Items listed in a dataset:
'''

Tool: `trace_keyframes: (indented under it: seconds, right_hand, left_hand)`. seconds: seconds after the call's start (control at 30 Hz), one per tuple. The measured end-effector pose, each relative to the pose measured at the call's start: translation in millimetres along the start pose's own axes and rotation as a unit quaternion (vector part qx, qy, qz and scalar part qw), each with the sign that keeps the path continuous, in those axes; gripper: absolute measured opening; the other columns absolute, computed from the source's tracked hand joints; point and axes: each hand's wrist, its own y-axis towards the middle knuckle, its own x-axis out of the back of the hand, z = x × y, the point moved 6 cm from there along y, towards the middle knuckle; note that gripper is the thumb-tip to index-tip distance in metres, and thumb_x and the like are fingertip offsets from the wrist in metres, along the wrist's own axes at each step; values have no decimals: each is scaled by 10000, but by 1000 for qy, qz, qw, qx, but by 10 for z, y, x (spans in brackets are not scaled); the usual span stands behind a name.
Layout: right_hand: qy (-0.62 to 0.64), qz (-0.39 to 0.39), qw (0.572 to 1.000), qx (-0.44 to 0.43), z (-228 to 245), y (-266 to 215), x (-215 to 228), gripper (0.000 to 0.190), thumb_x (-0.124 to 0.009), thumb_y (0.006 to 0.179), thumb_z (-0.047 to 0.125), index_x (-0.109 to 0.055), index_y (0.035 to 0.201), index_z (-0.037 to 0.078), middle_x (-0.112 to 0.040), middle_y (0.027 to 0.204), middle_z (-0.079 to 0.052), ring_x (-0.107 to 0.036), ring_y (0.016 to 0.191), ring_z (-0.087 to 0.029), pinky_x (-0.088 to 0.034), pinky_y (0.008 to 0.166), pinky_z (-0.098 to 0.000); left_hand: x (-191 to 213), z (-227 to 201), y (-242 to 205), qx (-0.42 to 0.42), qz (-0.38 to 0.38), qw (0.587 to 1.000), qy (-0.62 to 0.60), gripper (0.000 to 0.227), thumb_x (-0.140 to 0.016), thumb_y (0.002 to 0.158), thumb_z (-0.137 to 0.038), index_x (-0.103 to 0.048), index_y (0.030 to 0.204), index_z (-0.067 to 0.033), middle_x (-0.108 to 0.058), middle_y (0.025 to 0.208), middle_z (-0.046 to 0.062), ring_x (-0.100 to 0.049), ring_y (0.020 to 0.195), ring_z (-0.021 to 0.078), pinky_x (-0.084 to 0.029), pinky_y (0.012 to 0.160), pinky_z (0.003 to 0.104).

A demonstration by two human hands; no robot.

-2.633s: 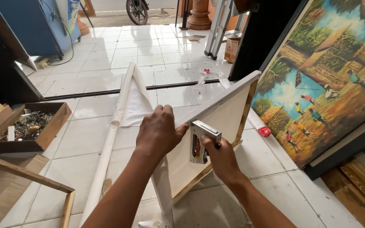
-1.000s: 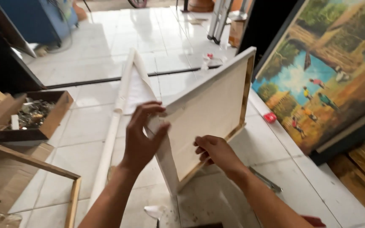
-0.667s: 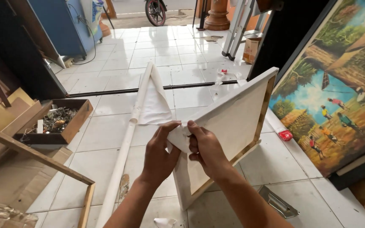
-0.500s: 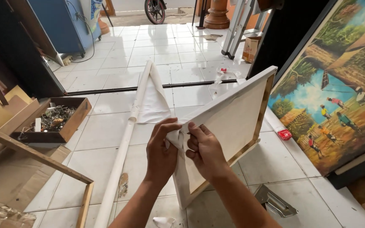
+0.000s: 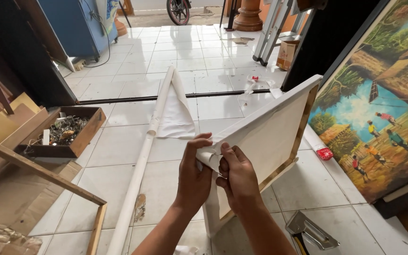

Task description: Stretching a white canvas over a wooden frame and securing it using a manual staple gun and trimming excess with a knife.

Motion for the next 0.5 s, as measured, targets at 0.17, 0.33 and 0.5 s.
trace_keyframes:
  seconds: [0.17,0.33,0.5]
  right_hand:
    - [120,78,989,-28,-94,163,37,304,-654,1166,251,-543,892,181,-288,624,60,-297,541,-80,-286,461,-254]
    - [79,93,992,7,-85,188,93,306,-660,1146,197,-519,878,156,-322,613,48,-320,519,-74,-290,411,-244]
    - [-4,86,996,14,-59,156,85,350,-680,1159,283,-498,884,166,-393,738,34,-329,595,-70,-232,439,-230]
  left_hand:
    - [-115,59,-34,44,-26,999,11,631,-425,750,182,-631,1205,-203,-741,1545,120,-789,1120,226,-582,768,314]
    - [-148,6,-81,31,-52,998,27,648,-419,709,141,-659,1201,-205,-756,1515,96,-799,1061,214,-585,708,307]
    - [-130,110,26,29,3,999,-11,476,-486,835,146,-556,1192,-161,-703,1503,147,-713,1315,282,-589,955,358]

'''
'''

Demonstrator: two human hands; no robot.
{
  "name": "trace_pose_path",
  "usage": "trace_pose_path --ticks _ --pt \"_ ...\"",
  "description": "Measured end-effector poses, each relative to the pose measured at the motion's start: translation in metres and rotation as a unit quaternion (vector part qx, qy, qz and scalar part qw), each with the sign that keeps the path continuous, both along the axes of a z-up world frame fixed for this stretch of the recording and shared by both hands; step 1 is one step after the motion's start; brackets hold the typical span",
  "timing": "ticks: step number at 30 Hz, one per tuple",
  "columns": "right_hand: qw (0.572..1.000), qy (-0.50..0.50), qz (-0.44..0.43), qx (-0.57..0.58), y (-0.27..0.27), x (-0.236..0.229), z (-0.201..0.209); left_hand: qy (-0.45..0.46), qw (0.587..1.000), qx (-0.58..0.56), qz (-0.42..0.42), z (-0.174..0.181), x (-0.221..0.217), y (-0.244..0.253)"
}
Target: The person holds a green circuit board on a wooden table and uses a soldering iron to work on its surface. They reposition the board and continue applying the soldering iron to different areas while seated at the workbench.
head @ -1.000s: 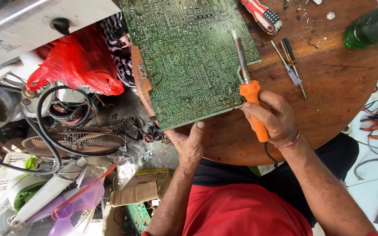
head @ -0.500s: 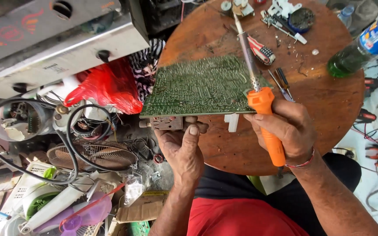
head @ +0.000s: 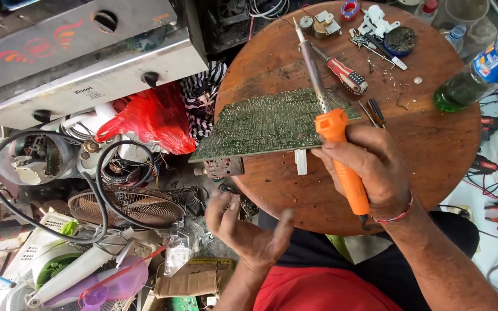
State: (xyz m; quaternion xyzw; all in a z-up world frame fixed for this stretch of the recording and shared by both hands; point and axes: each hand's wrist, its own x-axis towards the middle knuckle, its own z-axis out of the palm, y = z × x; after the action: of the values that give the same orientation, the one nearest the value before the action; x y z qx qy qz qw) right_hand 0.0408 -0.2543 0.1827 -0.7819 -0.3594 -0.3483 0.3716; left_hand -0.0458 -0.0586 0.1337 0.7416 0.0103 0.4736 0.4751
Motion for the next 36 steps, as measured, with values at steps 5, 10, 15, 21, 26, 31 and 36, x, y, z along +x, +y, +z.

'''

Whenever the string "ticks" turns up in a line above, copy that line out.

  "usage": "trace_pose_path --ticks _ --pt \"_ ...\"",
  "timing": "ticks: step number at 30 Hz, one per tuple",

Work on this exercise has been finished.